Jet Toomer was chopping up some collard greens when she had a realization.”I should be making some burgers,” Toomer said. “I don’t want people to think that I make salads.”
Four years ago Bad Gurls Burgers was just a “passion project” for Toomer. She and her friends would set up a pop-up stand at bars on weekends and dish out burgers and other sandwiches to patrons. But since graduating from a city program called Food Business Pathways, the catering business has become her full-time job.
Food Business Pathways, is a private-public collaboration between the New York City Housing Authority, the Small Business Services Department and community-based organizations such as East Harlem‘s Hot Bread Kitchen. The program offers business classes for residents of public housing to help develop plans to launch food-based companies.
When Toomer graduated from Food Business Pathways her’s was one of four business plans selected to get a free-year of commercial kitchen space at Hot Bread Kitchen’s East Harlem incubator.
Toomer has since quit her job as a community organizer, moved out of public housing and dedicated 100 percent of her energy into her business. And Bad Gurls Burgers has moved on from bars to catering private events and vending at concerts such as SummerStage.
Food Business Pathwats helped Toomer understand the more complex aspects of the food business such as food protection and licensing regulations and the importance of sticking to exact measurements, she told source.
“It’s way more work than I romanticized,” Toomer told source.
Toomer’s menu for Bad Gurls Burgers revolves around the signature item — The Bad Gurl, a burger topped with a sheet of baked macaroni and cheese. Toomer decided to go with Burgers because they are “all american and no frills,” she said.

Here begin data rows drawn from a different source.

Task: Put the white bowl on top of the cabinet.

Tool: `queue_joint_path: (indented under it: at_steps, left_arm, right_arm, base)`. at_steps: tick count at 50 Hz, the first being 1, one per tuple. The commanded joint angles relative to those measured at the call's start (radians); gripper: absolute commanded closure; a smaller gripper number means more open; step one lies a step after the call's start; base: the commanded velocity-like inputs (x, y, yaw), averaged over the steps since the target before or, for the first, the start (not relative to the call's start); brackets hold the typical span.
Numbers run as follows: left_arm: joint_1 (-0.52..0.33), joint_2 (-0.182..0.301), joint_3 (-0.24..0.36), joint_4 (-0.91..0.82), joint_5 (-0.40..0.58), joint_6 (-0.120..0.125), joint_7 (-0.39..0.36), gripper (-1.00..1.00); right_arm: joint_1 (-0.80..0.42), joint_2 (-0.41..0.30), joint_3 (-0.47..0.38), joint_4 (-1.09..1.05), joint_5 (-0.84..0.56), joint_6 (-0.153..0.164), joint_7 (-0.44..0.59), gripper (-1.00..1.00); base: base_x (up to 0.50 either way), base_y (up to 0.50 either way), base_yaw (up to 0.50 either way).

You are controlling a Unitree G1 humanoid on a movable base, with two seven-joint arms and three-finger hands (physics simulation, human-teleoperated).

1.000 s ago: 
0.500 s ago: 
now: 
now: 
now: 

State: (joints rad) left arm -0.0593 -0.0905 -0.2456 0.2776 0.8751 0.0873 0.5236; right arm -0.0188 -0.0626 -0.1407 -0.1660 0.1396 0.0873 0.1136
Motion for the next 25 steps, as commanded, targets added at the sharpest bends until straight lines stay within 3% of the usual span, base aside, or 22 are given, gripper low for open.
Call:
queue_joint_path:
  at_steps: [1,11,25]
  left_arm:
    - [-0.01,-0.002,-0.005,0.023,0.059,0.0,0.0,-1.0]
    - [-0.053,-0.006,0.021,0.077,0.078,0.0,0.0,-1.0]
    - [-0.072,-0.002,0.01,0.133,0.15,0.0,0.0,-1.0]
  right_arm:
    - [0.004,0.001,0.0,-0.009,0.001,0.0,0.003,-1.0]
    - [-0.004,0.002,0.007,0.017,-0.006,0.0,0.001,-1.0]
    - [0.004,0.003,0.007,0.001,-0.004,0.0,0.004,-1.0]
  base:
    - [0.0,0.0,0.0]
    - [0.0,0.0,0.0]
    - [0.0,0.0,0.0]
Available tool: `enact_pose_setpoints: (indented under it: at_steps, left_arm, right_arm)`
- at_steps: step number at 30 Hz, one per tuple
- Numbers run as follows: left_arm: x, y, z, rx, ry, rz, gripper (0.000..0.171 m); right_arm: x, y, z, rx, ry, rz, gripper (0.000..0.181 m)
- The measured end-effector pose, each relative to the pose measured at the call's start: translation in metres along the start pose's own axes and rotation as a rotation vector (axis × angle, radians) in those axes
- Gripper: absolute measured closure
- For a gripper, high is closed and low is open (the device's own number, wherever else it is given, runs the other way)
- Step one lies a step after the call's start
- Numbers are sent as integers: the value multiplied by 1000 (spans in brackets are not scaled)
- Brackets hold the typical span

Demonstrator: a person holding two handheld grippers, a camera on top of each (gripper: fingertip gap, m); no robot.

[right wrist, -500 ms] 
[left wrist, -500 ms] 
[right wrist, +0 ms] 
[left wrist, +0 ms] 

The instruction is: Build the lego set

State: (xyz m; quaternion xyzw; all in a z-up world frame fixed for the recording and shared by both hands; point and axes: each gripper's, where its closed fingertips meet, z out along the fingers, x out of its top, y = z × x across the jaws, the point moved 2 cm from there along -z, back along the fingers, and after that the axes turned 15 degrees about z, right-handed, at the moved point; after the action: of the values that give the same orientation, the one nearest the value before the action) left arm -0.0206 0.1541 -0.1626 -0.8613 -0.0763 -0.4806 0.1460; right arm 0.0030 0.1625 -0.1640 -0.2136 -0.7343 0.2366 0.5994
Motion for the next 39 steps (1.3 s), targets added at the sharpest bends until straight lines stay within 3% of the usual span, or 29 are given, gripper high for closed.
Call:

Toomer said her cooking inspirations are her sister, who has always wanted to own a restaurant, her mother, her grandmothers and her aunts from the south.
The Food Business Pathways program is set to graduate its fifth class on Tuesday, Oct. 18, a spokeswoman for NYCHA told a source. The program graduates two 35-member classes per year and often receives up to 100 applications for each class, the spokeswoman said.